• _TASK PROMPT_
Show, in full, each line of the data that contains "blanket".

*** EXERCISE DATA Section Begins ***

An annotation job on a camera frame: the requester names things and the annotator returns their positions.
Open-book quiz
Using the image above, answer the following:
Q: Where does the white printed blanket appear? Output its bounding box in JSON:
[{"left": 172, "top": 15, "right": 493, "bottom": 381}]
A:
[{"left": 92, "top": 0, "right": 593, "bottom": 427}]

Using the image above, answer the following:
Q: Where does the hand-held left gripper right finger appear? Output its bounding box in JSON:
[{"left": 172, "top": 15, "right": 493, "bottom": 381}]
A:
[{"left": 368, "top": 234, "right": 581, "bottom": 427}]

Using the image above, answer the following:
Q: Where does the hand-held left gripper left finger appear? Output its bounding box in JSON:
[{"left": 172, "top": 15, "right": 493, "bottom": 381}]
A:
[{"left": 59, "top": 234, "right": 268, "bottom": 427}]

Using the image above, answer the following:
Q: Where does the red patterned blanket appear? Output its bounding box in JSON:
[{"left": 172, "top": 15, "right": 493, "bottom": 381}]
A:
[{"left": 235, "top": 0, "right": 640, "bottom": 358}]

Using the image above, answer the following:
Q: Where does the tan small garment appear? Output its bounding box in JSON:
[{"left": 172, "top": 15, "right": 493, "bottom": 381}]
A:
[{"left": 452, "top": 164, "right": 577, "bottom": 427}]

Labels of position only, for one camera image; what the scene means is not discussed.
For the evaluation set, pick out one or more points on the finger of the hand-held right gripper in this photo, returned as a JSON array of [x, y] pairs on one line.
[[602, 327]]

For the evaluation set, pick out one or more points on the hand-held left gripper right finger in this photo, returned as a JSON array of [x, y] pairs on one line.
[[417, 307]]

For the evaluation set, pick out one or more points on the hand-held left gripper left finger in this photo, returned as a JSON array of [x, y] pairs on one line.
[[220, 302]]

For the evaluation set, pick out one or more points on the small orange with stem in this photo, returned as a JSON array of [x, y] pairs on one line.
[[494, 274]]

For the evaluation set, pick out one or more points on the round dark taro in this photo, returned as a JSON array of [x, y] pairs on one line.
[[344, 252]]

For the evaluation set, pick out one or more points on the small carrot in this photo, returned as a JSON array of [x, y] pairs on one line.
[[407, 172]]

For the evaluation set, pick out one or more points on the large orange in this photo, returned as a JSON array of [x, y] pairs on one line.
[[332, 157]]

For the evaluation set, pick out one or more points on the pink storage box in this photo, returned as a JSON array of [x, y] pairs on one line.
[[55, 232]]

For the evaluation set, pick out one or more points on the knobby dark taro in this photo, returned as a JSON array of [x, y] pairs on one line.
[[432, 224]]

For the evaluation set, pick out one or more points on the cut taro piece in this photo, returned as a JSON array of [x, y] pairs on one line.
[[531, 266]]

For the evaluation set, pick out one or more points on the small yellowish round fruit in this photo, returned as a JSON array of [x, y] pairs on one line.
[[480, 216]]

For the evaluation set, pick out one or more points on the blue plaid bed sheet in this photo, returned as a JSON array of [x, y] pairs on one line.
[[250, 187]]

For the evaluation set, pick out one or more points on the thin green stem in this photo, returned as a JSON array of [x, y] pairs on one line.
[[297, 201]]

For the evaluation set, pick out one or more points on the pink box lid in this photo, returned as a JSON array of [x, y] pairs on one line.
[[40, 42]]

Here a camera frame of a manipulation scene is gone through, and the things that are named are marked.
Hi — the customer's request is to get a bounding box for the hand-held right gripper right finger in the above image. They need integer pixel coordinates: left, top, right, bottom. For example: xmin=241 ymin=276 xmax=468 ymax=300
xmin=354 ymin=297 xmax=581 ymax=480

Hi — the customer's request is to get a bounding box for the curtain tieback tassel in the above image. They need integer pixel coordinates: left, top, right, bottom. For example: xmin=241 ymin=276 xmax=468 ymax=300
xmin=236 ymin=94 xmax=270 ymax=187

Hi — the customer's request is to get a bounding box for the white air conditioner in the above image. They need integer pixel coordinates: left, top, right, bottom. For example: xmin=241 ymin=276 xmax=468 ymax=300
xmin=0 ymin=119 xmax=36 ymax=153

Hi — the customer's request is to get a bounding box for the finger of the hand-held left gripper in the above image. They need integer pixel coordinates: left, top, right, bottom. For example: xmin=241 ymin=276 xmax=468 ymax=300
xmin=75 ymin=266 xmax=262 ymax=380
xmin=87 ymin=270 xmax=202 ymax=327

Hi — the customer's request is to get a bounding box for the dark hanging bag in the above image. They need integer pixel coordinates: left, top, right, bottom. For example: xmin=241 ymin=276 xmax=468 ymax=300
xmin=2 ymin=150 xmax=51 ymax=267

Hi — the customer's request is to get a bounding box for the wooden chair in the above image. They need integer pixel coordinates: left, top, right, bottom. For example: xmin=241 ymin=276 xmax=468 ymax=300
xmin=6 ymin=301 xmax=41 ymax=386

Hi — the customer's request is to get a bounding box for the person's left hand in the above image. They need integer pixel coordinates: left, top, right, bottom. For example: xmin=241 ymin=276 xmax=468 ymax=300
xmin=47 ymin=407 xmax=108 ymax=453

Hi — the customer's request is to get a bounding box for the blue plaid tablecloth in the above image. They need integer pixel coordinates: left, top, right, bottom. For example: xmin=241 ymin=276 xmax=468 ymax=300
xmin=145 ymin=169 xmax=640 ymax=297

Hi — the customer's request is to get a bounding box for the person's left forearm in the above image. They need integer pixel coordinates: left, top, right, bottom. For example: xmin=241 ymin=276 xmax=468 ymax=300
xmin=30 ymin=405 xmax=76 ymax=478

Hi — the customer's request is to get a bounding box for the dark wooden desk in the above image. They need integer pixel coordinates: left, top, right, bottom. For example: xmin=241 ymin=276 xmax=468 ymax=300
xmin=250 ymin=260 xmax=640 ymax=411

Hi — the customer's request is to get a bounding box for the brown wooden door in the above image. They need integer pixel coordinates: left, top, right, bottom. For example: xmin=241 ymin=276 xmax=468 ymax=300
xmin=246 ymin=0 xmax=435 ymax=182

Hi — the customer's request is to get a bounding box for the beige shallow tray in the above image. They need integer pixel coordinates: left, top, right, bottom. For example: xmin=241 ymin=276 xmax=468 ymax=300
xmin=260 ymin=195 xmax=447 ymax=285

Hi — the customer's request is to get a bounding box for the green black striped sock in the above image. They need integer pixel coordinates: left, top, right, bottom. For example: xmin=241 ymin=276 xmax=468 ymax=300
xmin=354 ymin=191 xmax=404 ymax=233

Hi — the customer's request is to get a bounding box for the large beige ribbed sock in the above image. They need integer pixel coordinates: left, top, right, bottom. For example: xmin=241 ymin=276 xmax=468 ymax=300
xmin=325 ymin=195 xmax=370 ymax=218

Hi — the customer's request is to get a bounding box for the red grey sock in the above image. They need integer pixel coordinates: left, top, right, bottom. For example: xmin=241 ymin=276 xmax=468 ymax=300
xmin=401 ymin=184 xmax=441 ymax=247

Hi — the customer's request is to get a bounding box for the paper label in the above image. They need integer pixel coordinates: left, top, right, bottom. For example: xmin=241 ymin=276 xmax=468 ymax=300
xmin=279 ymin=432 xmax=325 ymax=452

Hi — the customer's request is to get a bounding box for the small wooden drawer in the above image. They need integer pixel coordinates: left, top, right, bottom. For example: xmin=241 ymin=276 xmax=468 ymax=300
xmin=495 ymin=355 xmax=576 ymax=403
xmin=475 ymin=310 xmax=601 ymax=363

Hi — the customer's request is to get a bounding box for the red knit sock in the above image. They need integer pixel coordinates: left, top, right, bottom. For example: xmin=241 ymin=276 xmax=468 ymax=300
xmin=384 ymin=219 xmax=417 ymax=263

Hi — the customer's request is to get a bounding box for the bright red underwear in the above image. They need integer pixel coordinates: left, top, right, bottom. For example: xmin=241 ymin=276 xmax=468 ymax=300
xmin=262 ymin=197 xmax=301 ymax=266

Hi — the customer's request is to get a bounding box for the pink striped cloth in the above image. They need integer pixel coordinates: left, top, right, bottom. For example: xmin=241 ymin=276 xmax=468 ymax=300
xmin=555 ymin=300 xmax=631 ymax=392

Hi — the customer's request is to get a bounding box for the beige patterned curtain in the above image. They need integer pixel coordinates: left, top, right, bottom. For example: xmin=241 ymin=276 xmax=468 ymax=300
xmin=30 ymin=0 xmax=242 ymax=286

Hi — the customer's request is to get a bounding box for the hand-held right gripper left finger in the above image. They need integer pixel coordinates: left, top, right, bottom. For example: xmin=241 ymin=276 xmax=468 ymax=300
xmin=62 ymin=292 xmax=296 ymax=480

*** EXERCISE DATA Section Ends ***

• _ANSWER SPACE_
Q: Where does the white printed blanket appear? Output its bounding box in JSON:
Q: Where does the red patterned blanket appear? Output its bounding box in JSON:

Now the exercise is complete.